50 a été pris diversement en compte par les théories issues de la psychologie cognitive et celles issues des études littéraires. En effet, si la psychologie cognitive envisage davantage la compréhension comme une « méta » compétence de la vie ordinaire, qui concerne aussi bien le langage oral que le langage écrit, les études dans le champ de la littérature, quant à elles, ont pendant longtemps considéré l’interprétation comme une activité dévolue à la lecture des textes littéraires.

Soulignons d’emblée un second élément suite à nos propos précédents : alors que, jusqu’ici, nous nous sommes attachée à ne pas traiter séparément la question de la compréhension de celle de l’interprétation, force est de constater que les modèles théoriques que nous venons d’évoquer paraissent au contraire s’être spécialisés en fonction de chacune de ces activités, spécialisation qui s’est ensuite étendue à leur versant didactique. Ainsi, en France du moins, l’enseignement de la compréhension semble suivre les recommandations émises par la psychologie cognitive tandis que l’enseignement de l’interprétation s’avère le champ privilégié de la didactique de la littérature. Nous avions déjà évoqué dans notre introduction générale combien la didactique du français est tiraillée entre les différents sous-domaines qui la composent. Ce « tiraillement » apparait d’autant plus nettement quand il est justement question de compréhension et d’interprétation. Qu’il s’agisse des recherches ou des programmes à destination de l’école primaire, la compréhension semble en effet une affaire de « lecture », quelle que soit la « nature » du texte envisagé, tandis que l’interprétation serait une notion réservée au domaine de la « littérature ». Que faut-il dire d’ailleurs entendre par « littérature » ? S’agit-il d’un domaine occupé exclusivement de « lecture de textes littéraires » ou ce dernier concerne-t-il également d’autres types d’œuvres, de compétences et de pratiques ? Et que faut-il entendre sous le syntagme de « lecture littéraire » que nous avons également utilisé dans notre introduction générale ? Une modalité de lecture spécifique aux textes dits littéraires ou une modalité de lecture susceptible de concerner tout type de texte, modalité par conséquent plus en phase avec une lecture « ordinaire » ? Les questions que nous venons de recenser vont constituer la matrice de notre chapitre II.

Alors que la présence des textes littéraires à l’école élémentaire est attestée depuis la fin du XIXe siècle (cf.
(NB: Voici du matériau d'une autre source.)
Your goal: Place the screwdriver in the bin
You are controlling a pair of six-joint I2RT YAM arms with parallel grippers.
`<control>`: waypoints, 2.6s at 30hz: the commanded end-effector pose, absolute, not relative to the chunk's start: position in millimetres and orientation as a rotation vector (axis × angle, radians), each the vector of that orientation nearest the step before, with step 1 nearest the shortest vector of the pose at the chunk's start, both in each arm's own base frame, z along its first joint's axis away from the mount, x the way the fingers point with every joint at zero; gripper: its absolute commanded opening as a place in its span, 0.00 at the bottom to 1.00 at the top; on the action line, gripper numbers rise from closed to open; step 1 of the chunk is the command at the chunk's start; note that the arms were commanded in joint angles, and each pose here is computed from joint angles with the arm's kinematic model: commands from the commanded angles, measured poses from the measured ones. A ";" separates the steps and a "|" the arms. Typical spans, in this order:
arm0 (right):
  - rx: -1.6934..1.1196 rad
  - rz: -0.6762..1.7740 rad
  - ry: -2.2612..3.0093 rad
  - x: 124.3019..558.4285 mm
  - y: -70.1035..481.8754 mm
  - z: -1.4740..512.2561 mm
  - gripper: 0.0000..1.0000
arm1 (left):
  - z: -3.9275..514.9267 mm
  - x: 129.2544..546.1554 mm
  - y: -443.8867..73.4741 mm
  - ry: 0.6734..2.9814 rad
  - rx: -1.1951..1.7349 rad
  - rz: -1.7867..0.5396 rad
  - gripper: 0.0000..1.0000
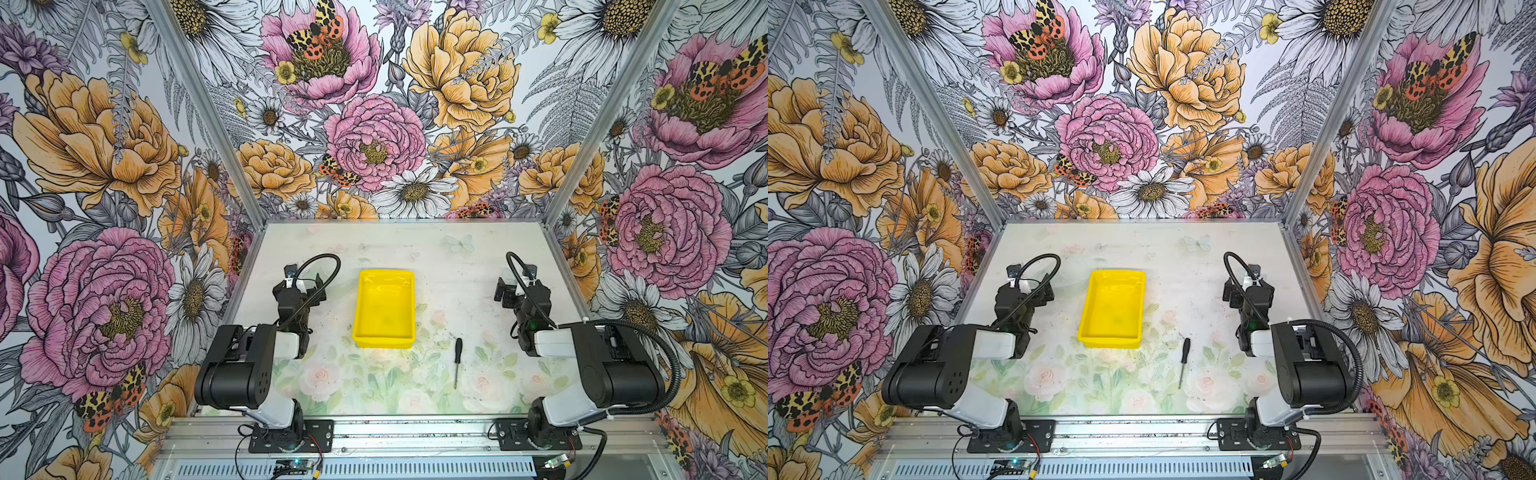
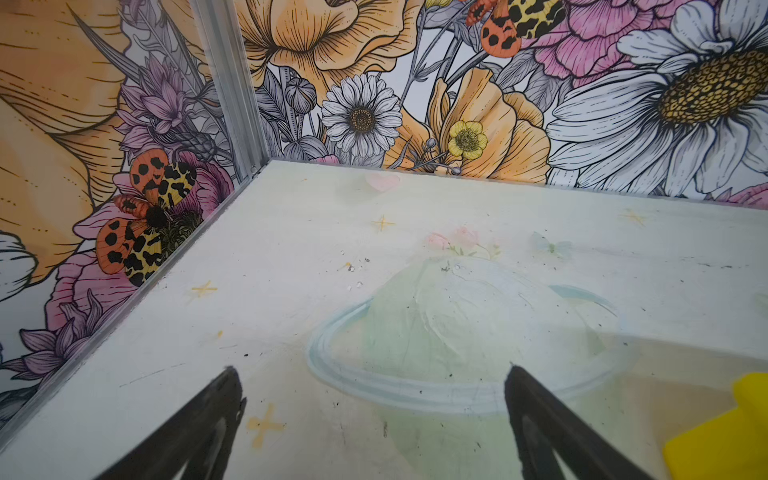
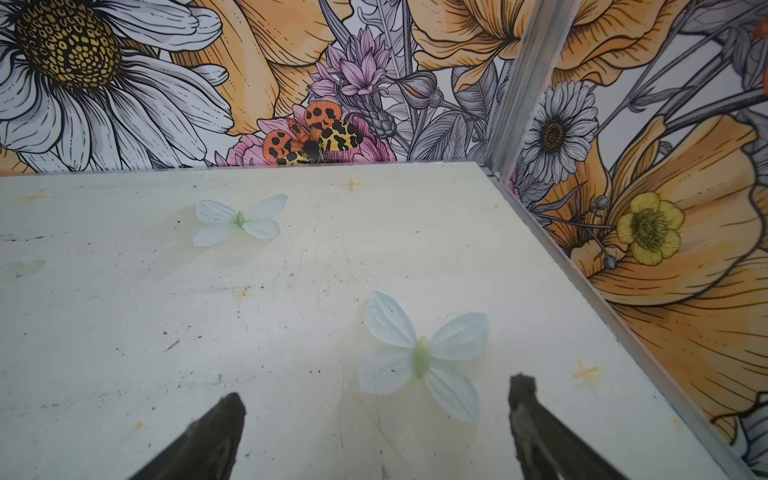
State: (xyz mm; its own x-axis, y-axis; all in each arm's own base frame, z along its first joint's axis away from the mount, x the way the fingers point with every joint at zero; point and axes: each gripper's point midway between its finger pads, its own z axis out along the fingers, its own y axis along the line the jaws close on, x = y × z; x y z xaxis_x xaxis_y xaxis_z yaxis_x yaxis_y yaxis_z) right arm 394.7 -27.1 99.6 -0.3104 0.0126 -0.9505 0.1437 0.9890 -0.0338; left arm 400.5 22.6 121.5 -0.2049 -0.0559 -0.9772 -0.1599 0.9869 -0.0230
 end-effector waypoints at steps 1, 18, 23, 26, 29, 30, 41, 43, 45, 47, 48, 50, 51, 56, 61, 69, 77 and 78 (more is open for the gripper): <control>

Bishop, 2016, 2017, 2019), la littérature ne devient réellement un sous-domaine disciplinaire pour ce niveau scolaire qu’à la toute fin du XXe, domaine dont les contours ne semblent pas encore réellement stabilisés encore aujourd’hui, comme nous allons en effet le mettre en évidence, en particulier quand il s’agit de formaliser des « savoirs » relatifs aux notions de compréhension et d’interprétation. Pour ce faire, nous montrerons dans un premier temps comment la didactique du français s’interroge depuis ses origines, quel que soit le niveau scolaire envisagé, sur une définition possible de la littérature et de son enseignement qui échapperait à toute naturalisation, ce que la notion de « savoirs » ne permettrait justement pas de faire quand il est question de ce domaine. Puis, nous parcourrons, à l’aide des travaux de M.-F. Bishop, l’évolution particulière de l’enseignement de la littérature à l’école primaire en soulignant combien celui-ci a oscillé et oscille encore entre le savoir lire, le savoir comprendre et le savoir interpréter. Enfin, nous proposerons une analyse personnelle de

51 l’évolution des programmes pour ce niveau scolaire depuis les textes de 2002 jusqu’à ceux de 2018 : nous verrons combien ceux-ci ne facilitent pas pour les enseignant·e·s l’identification d’un corps homogène de contenus d’enseignement en matière de compréhension et d’interprétation des textes littéraires.